The project, headed by the Minnesota Student Association’s Non-Citizen and Immigrant Task Force, collects the stories of noncitizen, immigrant and international students at the University and shares them on social media. The goal is to make others aware of the experiences that students from these backgrounds face on campus.

“As a woman of color, I have often felt silenced,” Arshia Hussain, current NITF chair, said in an email. “I knew that non-citizens and immigrants also felt this way and it was important to me that they also felt heard on this campus.”

Students wrote into a Google form to share their experiences as a noncitizen, immigrant or international student at the University. 

David Isaac, a freshman who plans to study chemical engineering, was drawn to the project because he wanted to find other students like him.

“I had no friends and no one to relate to … it was really a struggle for me, so I didn’t want others to feel the same way,” Isaac said. He arrived in the United States from Nigeria three years ago to join his mother and sister after spending years separated from them. 

Though Isaac is now a permanent resident, he still struggles with two major things: people not being able to understand his fluent English in a Nigerian accent and that American football is “not real football.” 

Pallavi Janiani, a senior from Jaipur, India, was inspired by her older brother to come to the United States to study. She said she saw how much he had “grown as a person” and the flexibility offered in a U.S. university environment.

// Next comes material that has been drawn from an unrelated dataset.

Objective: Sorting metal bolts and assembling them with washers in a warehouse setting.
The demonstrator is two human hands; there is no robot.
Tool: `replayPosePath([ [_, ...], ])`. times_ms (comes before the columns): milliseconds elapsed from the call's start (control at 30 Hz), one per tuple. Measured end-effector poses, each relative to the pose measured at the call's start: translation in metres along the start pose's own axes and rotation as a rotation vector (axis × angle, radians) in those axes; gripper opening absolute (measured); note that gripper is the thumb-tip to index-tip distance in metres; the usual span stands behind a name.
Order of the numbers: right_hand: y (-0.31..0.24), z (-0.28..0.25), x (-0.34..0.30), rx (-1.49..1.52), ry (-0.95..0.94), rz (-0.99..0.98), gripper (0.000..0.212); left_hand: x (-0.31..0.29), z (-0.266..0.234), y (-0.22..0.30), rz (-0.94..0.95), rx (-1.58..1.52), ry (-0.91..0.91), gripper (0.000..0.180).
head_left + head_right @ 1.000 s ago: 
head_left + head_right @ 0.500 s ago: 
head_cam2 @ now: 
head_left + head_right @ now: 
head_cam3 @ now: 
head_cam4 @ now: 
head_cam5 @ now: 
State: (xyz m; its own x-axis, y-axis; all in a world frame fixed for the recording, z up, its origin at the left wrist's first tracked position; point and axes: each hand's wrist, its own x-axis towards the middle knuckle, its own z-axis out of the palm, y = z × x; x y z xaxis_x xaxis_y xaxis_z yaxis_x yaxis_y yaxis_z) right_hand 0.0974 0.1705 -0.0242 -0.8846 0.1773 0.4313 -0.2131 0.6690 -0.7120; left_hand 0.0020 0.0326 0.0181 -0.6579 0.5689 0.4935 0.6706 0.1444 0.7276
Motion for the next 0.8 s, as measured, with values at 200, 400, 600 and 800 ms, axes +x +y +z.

Janiani said she was excited by this and excited by the work opportunities the U.S. provided. 

Excited, she said, until the 2016 election and President Donald Trump’s administration. “I started feeling scared … from a citizenship standpoint,” Janiani said. 

While the fear faded a little after her first year living in the United States, the work opportunities Pallavi looked forward to did not seem to exist. 

“There are a lot of companies that I would talk to, and then it came up that I was an international student, and they would be like, ‘Sorry, can’t talk to you anymore,’” Janiani said, adding that it is difficult for international students to prove their visa status to employers. “It’s heartbreaking.”  

Marali Singaraju, who works alongside Hussain and Isaac on the task force, said that part of telling these stories is about making changes to the things Janiani and Isaac have experienced, like loneliness, unemployment and fear that they may be deported. 

Others who contributed to the storytelling project chose to remain anonymous, something that Singaraju said could stem from fear of things like Immigration and Customs Enforcement policies and law enforcement around campus. 

Though the storytelling project will continue through spring and those who have worked on it say they hope to gather more stories, the future of the project is uncertain. New MSA leadership is dissolving the task force, and Hussain said it is hard to tell what the next steps are. 

“I wanted to empower them by showcasing their stories so people on campus are aware of their experiences,” Hussain said in an email. “I would hope that other leaders take this project and find a way to share stories in a more permanent way.”